Paul spoke briefly, with his mouth full of toast: ”If you were more regular in the way you run the house, and insisted on never varying the--”
”But I was afraid you would be late,” said Lydia. It was the daily terror of her life.
”I _am_ late now,” he told her, with his good-humored insistence on facts. ”I've missed the 7:40, and I've just time to catch the next one if I hurry. Do you happen to know, dear, where I put that catalogue from Elberstrom and Company? The big red book with the picture of a dynamo on the cover. I was looking over it last night, and Heaven knows where I may have dropped it.”
The opinion as to the proper answer to a speech like this was one of the sharply marked lines of divergence between Madeleine Lowder and her brother's wife. ”Soak him one when you get a chance, Lydia,” she was wont to urge facetiously, and her advice in the present case would unhesitatingly have been to answer as acrimoniously as possible that if he were more regular in the way he handled such things his wife would have to spend less time ransacking the house looking for them. But in spite of such practical and experienced counsel, Lydia was scarcely conscious of refraining from the entirely justifiable and entirely futile customary recriminations, and she was as unaware as Paul of the vast amount of embittering domestic friction which was spared them by her silence. She had some great natural advantages for the task of creating a better domestic life at which she was now so eagerly setting herself, and one of them was this incapacity to resent petty injustices done to herself. She was handicapped in any effort by her utter lack of intellectual training and by a natural tendency to mental confusion, but her lack of small vanities not only spared her untold suffering, but added much to her singleness of aim.
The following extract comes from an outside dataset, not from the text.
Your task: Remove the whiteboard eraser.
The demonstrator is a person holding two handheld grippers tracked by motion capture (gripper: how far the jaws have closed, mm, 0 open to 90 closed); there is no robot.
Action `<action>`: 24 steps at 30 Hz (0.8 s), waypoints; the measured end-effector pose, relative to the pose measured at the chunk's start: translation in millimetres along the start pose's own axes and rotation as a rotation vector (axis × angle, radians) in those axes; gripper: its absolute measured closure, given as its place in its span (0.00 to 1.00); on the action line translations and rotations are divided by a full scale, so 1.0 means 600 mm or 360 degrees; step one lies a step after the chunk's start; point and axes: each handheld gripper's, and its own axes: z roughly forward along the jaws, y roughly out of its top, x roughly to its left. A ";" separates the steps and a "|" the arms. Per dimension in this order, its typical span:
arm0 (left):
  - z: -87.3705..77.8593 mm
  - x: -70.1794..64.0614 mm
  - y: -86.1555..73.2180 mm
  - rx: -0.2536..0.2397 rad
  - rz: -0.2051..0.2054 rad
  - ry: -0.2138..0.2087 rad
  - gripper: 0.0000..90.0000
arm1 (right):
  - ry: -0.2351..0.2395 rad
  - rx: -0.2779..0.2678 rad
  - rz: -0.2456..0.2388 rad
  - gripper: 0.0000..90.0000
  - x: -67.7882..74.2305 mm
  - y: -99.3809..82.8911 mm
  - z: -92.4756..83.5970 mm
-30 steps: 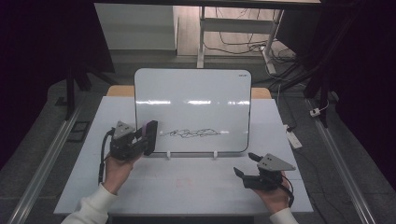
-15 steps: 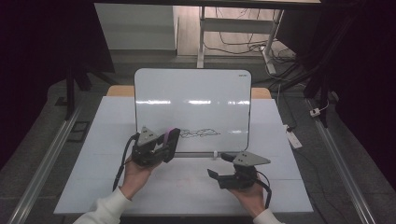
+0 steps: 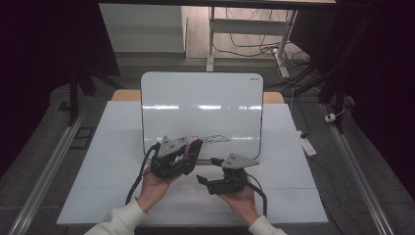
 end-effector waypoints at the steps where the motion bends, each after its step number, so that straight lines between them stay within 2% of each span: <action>1: 0.001 -0.003 0.000 -0.0003 0.0004 -0.0004 0.71 | 0.0000 0.0000 0.0000 0.21 0.000 0.000 0.000; 5: 0.002 -0.011 0.001 -0.0012 0.0015 -0.0023 0.71 | -0.0004 0.0003 0.0017 0.20 0.007 0.002 0.010; 7: 0.003 -0.015 0.002 -0.0018 0.0018 -0.0029 0.71 | -0.0032 0.0001 0.0031 0.19 0.010 0.003 0.015; 10: 0.004 -0.020 0.002 -0.0021 0.0018 -0.0039 0.71 | -0.0021 -0.0014 0.0080 0.18 0.011 0.006 0.021; 14: 0.004 -0.027 0.002 -0.0032 0.0028 -0.0060 0.71 | -0.0031 -0.0015 0.0101 0.19 0.015 0.008 0.029; 17: 0.003 -0.032 0.003 -0.0043 0.0031 -0.0069 0.71 | -0.0017 -0.0023 0.0130 0.23 0.014 0.009 0.030; 20: 0.002 -0.034 0.003 -0.0047 0.0034 -0.0071 0.71 | -0.0013 -0.0041 0.0135 0.34 0.012 0.009 0.028; 24: -0.001 -0.033 0.003 -0.0057 0.0030 -0.0076 0.70 | -0.0001 -0.0054 0.0151 0.40 0.010 0.010 0.025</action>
She now went about searching for the catalogue, finally finding it in the library under the couch. When she came back to the dining-room she saw Paul standing up by the table, wiping his mouth. Evidently he was ready to start. How absurd she had been to think of talking seriously to him in the morning!
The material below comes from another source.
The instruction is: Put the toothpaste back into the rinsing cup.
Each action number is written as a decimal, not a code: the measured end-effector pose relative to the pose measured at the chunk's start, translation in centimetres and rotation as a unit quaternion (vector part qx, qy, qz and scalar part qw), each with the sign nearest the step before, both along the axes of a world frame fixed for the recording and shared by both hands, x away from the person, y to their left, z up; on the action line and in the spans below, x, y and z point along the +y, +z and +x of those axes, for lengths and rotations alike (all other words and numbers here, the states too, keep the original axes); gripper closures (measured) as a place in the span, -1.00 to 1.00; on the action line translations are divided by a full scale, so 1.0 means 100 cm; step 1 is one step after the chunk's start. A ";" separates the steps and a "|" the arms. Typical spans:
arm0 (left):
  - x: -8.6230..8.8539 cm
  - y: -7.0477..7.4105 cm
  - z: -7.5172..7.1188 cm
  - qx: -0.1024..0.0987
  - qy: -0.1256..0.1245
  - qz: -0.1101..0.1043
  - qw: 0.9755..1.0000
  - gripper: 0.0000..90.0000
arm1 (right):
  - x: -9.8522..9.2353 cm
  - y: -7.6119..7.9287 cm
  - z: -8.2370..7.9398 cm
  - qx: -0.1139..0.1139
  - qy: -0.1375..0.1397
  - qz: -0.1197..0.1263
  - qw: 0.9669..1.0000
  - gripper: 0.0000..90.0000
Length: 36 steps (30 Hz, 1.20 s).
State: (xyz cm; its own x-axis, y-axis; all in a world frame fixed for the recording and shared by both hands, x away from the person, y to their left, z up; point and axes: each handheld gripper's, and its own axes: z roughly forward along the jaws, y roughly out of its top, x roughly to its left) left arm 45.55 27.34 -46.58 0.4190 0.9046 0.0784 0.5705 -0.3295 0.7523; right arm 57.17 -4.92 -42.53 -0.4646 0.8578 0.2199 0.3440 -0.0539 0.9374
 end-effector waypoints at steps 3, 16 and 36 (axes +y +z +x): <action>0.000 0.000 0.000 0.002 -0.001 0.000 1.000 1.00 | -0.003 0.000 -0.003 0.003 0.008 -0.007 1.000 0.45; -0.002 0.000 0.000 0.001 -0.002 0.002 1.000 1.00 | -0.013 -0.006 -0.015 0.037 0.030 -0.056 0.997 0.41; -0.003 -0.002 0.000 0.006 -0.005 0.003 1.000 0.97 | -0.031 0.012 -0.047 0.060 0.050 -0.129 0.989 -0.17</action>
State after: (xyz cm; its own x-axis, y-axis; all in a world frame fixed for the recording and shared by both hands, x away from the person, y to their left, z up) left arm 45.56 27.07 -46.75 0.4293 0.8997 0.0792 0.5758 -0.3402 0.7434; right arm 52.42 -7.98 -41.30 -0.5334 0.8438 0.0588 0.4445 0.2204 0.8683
”Mary brought your breakfast in,” he said nodding toward an untidy tray.
”I hate to seem to be finding fault all the time, but really her breath was enough to set the house on fire! Can't you keep her down to moderate drinking?”
”I'll try,” said Lydia.
Paul took the catalogue from her hand and reached for his hat. They were in the hall now. ”Good-by, Honey,” he said, kissing her hastily and darting out of the house.
Lydia had but just turned back to the dining-room when he opened the door and came in again, bringing a gust of fresh winter air with him.
”Say, dear, you forgot about something you wanted to tell me about. I've got eight minutes before the trolley, so now's your chance. What is it?
Something about the plumbing?”
In the dusky hall Lydia faced him for a moment in silence, with so singular an expression on her face that he looked apprehensive of some sort of scene. Then she broke out into breathless, quavering laughter, whose uncertainty did not prevent Paul from great relief at her apparent change of mood. ”Never mind,” she said, leaning against the newel-post, ”I'll tell you--I'll tell you some other time.”
He kissed her again, and she felt that it was with a greater tenderness now that he no longer feared a possibly disagreeable communication from her.